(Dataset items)
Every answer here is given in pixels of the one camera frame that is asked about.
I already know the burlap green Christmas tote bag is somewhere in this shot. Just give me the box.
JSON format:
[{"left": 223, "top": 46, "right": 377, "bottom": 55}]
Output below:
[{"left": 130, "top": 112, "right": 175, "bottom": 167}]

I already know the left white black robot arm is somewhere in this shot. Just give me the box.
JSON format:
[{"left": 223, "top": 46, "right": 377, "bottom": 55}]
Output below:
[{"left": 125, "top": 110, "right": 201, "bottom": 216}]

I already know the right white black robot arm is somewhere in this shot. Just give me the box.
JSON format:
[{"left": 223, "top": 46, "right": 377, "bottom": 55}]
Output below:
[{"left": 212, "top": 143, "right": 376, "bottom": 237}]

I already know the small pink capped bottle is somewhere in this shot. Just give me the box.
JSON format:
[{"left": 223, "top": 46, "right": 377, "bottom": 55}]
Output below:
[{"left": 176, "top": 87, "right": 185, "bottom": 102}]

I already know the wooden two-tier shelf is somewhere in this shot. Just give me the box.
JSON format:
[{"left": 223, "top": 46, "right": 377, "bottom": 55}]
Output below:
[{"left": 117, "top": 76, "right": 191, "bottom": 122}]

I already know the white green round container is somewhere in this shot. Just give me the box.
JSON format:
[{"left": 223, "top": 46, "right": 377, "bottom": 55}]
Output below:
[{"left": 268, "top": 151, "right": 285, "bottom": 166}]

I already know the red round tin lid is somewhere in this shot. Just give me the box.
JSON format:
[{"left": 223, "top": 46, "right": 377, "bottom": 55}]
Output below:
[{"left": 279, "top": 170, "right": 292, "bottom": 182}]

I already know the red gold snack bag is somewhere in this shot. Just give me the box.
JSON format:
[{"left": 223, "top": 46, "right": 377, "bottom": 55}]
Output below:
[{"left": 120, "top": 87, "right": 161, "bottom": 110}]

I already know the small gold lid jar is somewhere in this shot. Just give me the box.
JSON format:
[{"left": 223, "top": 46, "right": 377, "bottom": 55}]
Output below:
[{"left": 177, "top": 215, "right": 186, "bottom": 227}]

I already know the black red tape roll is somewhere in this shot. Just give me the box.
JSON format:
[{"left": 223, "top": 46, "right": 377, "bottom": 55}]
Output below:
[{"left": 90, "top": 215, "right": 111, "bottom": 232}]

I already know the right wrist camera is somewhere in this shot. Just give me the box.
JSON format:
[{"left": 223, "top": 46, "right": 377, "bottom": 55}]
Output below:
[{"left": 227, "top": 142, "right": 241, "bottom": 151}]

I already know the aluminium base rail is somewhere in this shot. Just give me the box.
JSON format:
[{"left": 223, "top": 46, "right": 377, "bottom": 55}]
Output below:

▶ **Work order**
The records shown above should be given again word for word.

▶ **Solution for this exercise**
Every answer here is given in pixels of the one camera frame that is asked about.
I already know the burlap green Christmas tote bag is somewhere in this shot. Just give me the box.
JSON format:
[{"left": 223, "top": 46, "right": 377, "bottom": 55}]
Output below:
[{"left": 130, "top": 112, "right": 175, "bottom": 167}]

I already know the left white black robot arm is somewhere in this shot. Just give me the box.
JSON format:
[{"left": 223, "top": 46, "right": 377, "bottom": 55}]
Output below:
[{"left": 125, "top": 110, "right": 201, "bottom": 216}]

I already know the right white black robot arm is somewhere in this shot. Just give me the box.
JSON format:
[{"left": 223, "top": 46, "right": 377, "bottom": 55}]
Output below:
[{"left": 212, "top": 143, "right": 376, "bottom": 237}]

I already know the small pink capped bottle is somewhere in this shot. Just give me the box.
JSON format:
[{"left": 223, "top": 46, "right": 377, "bottom": 55}]
Output below:
[{"left": 176, "top": 87, "right": 185, "bottom": 102}]

I already know the wooden two-tier shelf is somewhere in this shot. Just give me the box.
JSON format:
[{"left": 223, "top": 46, "right": 377, "bottom": 55}]
Output below:
[{"left": 117, "top": 76, "right": 191, "bottom": 122}]

I already know the white green round container is somewhere in this shot. Just give me the box.
JSON format:
[{"left": 223, "top": 46, "right": 377, "bottom": 55}]
Output below:
[{"left": 268, "top": 151, "right": 285, "bottom": 166}]

I already know the red round tin lid is somewhere in this shot. Just give me the box.
JSON format:
[{"left": 223, "top": 46, "right": 377, "bottom": 55}]
Output below:
[{"left": 279, "top": 170, "right": 292, "bottom": 182}]

I already know the red gold snack bag is somewhere in this shot. Just give me the box.
JSON format:
[{"left": 223, "top": 46, "right": 377, "bottom": 55}]
Output below:
[{"left": 120, "top": 87, "right": 161, "bottom": 110}]

I already know the small gold lid jar is somewhere in this shot. Just give me the box.
JSON format:
[{"left": 223, "top": 46, "right": 377, "bottom": 55}]
Output below:
[{"left": 177, "top": 215, "right": 186, "bottom": 227}]

I already know the black red tape roll is somewhere in this shot. Just give me the box.
JSON format:
[{"left": 223, "top": 46, "right": 377, "bottom": 55}]
Output below:
[{"left": 90, "top": 215, "right": 111, "bottom": 232}]

I already know the right wrist camera is somewhere in this shot. Just give me the box.
JSON format:
[{"left": 223, "top": 46, "right": 377, "bottom": 55}]
Output below:
[{"left": 227, "top": 142, "right": 241, "bottom": 151}]

I already know the aluminium base rail is somewhere in this shot. Just give me the box.
JSON format:
[{"left": 223, "top": 46, "right": 377, "bottom": 55}]
Output below:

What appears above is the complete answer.